With A Rulebook for Arguments on hand
for consultation and a quick refresher on rhetorical fallacies, students wrote
an argumentative research paper on a pressing topic of this era: liberal v.
utilitarian education, the benefits or drawbacks of industrialism, or the
relation between beauty and irregularity in art. We concluded the quarter with The Importance of Being Earnest for a
laugh and a look at the power of comedy to make social arguments.
The Expository Essay
As Quarter 4
began and the AP exam loomed ahead, we brought the year to a close by examining
the rhetorical process. The goal of this quarter was for students to describe
the subtle relations and distinctions between thinking, speaking, and writing.

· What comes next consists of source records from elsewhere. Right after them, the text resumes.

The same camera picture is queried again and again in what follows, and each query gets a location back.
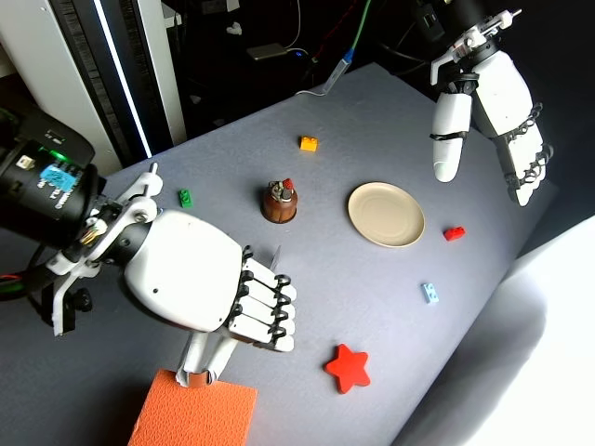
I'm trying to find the orange textured box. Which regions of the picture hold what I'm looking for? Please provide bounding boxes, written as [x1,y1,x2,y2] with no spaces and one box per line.
[127,369,259,446]

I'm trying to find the white backdrop sheet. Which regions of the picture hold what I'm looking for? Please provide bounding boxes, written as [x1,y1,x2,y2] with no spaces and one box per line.
[392,211,595,446]

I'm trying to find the brown toy cupcake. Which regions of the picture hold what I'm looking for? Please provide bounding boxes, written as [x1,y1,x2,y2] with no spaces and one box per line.
[259,177,299,224]

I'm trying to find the red star block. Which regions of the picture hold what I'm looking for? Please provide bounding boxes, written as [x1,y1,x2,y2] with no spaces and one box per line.
[324,343,372,395]

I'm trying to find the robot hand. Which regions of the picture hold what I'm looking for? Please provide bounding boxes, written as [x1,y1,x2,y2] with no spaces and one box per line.
[430,49,555,208]
[123,208,298,353]

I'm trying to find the beige round plate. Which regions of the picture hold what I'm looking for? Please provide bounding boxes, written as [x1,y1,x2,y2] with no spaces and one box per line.
[347,181,426,249]

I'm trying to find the metal tongs with taped handles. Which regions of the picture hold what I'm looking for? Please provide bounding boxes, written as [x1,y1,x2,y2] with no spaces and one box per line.
[176,244,283,387]

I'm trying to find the red twisted cable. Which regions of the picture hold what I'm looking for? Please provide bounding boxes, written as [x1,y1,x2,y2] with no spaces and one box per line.
[311,0,362,64]

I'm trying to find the white robot torso column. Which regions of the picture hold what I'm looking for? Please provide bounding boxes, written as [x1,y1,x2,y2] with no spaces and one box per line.
[0,0,188,176]

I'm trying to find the white adapter with blue plug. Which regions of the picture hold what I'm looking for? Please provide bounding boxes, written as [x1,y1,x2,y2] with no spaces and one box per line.
[323,49,357,97]

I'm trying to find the grey flat device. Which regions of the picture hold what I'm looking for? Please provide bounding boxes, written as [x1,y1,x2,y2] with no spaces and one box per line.
[245,43,290,61]

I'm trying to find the green cable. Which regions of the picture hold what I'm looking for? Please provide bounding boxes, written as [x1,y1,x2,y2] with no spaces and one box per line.
[349,0,374,53]

The 20th century of British Literature provided the ideal outlet:
Joyce, Woolf, and T.S. Eliot's expressions of consciousness and Orwell's
examination of language and thought formed an excellent foundation for
discussion. We debated in detail the relationship between thinking, speaking,
and writing, and the role that the rhetorical process has on all three. We took
time in this unit to study a variety of speeches, which are common on the exam,
and looked a little beyond Britain to address the great orations of various
time periods and nations. The students crafted a speech of their own, in which
they used the subtleties of language they had cultivated to affect the
consciousness of their audience. They delivered a final address to their
classmates as the ultimate expression of their rhetorical abilities.
After
composing a syllabus to this effect, I held my breath as the College Board made
a decision about its validity. A quick positive response brought relief and
confidence. Alternative approaches like this one to the Language and
Composition course are, it seems, quite welcome at AP Central. As I have taught
the course according to this model for the first time this year, however, the
final test remains to see how adroitly my students will perform on the actual
exam. Will their AP scores prove this version of the course to be effective?

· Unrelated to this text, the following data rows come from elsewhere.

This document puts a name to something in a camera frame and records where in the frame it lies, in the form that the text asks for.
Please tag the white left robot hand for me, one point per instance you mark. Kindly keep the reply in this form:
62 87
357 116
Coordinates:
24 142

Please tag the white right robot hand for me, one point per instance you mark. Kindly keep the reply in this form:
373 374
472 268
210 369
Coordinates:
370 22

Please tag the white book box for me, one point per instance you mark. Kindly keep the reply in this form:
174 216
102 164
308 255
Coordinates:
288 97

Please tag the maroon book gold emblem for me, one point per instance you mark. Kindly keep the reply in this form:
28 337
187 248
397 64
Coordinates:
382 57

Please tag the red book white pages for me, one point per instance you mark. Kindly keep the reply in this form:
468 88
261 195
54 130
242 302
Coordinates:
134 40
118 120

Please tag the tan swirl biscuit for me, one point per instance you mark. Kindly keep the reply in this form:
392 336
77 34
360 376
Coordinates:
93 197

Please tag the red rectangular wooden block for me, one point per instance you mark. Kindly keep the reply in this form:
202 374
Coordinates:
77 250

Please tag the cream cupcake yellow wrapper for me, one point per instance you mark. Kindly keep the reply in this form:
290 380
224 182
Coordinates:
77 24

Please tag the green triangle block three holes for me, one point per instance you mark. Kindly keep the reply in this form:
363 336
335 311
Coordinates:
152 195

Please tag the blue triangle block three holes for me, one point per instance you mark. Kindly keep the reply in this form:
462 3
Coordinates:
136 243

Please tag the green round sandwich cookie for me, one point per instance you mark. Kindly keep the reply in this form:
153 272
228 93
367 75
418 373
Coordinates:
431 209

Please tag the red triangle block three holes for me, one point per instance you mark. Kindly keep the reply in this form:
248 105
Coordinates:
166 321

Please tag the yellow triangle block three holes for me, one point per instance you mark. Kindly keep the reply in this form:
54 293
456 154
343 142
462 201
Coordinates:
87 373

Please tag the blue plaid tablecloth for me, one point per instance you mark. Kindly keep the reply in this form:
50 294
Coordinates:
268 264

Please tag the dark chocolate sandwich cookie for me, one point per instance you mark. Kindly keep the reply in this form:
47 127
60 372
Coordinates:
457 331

Their essays and practice tests thus far lead me to believe so, but, with all
AP instructors, I anxiously await the truly definitive decision: the May exam,
and the July scores to follow it. If success comes as I expect, my students
will have the advantage not only of a thorough understanding of rhetoric and
expository modes and the college credits that accompany that knowledge, but
also of familiarity with the English language, British history and culture, and
authors and works of universal significance. With a year of study in this
framework complete, my question about the success of this approach has received
a very positive response, and the process of asking and finding it has been a
rewarding one.
Kathryn Walker is a Literary Genres and AP English Instructor at Valley Forge Military Academy in Wayne, PA.